_WORK TASK_
Down to the last line below, give the listing again exactly.

------------------------------------

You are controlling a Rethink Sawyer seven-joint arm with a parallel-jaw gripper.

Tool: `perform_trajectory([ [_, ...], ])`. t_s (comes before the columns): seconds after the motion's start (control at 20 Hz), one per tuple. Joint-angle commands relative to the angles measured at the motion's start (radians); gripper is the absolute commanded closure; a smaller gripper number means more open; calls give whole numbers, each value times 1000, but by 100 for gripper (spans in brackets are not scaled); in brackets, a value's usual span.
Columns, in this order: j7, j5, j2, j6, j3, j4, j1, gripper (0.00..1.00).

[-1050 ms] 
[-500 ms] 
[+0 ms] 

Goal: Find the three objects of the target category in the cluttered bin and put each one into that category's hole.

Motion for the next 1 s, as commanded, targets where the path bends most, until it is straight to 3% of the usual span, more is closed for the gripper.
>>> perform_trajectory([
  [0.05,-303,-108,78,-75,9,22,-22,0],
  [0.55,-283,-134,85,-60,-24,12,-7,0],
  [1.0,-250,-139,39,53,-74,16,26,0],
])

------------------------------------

_WRITTEN RESPONSE_
You are controlling a Rethink Sawyer seven-joint arm with a parallel-jaw gripper.

Tool: `perform_trajectory([ [_, ...], ])`. t_s (comes before the columns): seconds after the motion's start (control at 20 Hz), one per tuple. Joint-angle commands relative to the angles measured at the motion's start (radians); gripper is the absolute commanded closure; a smaller gripper number means more open; calls give whole numbers, each value times 1000, but by 100 for gripper (spans in brackets are not scaled); in brackets, a value's usual span.
Columns, in this order: j7, j5, j2, j6, j3, j4, j1, gripper (0.00..1.00).

[-1050 ms] 
[-500 ms] 
[+0 ms] 

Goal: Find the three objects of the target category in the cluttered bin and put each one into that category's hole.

Motion for the next 1 s, as commanded, targets where the path bends most, until it is straight to 3% of the usual span, more is closed for the gripper.
>>> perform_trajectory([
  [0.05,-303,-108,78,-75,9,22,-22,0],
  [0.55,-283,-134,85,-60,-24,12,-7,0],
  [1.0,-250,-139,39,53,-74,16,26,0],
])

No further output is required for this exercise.